I think the difference here is that those other  abbreviations are 
mostly fairly standard. The "def" keyword is the same in Ruby, and 
similar enough to "define" or "defun" in Scheme or LISP. The "!=" 
operator is pretty much standard across nearly all languages. What is 
being proposed with "$" here though, would be different from how it is 
used anywhere else and would be confusing.

Moreover, I especially don't like proposing to eliminate as well in this 
instance the "dot notation", which is standard in nearly all object 
oriented languages. Using something as a substitute for "self" is one 
thing, and you can mostly use what you like there now, as "self" is more 
a convention than a requirement.  But the "dot" that belongs there is 
critical to understanding, you can't hide that to save one keystroke.

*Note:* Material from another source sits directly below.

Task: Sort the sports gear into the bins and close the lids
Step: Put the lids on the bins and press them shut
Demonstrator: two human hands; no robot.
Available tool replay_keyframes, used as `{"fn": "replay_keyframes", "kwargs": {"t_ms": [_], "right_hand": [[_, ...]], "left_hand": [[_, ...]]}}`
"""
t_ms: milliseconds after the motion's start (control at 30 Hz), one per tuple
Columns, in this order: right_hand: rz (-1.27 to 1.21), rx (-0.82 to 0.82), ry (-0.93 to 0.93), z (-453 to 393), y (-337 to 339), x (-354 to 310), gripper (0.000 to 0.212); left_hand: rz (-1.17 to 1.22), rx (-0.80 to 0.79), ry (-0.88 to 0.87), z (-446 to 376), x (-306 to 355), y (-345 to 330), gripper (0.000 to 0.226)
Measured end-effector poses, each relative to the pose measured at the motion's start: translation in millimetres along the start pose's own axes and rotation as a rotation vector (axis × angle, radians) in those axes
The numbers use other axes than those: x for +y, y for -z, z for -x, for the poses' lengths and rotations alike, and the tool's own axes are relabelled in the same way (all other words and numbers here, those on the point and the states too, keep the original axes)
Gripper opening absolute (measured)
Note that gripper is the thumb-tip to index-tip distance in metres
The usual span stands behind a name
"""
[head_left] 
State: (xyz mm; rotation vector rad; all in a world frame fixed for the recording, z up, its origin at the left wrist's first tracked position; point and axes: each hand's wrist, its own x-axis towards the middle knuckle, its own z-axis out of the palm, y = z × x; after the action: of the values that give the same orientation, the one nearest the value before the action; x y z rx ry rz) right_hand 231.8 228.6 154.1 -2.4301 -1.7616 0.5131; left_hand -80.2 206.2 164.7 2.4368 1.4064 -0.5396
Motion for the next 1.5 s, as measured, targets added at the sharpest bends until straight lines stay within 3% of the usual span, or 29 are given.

Getting back to Guido's suggestion, though, I think it makes some sense. 
Being new to Python, I did find myself occasionally forgetting "self" in 
instance methods. But, I also thought the requirement to include it was 
helpful in reminding me what was really going on there, that I was 
creating an instance method which was really a function that wouldn't 
actually be created until the instance was initiated.  I tend to think 
this may be clearer though using the dot notation rather than passing 
the instance variable as a parameter.

I'm not sure though whether allowing both syntaxes would make things 
more or less confusing. It might actually be helpful in some respects 
for newcomers to realize that self.method(arg) is somewhat the same as 
method(self, arg).  Perhaps I'm wrong on this, I don't fully understand 
yet what is going on under the hood, but it seems to me that that would 
be part of the glue that allows Python to be so multi-paradigm; much of 
the difference between OOP and procedural or functional is just 
different syntax for the same thing.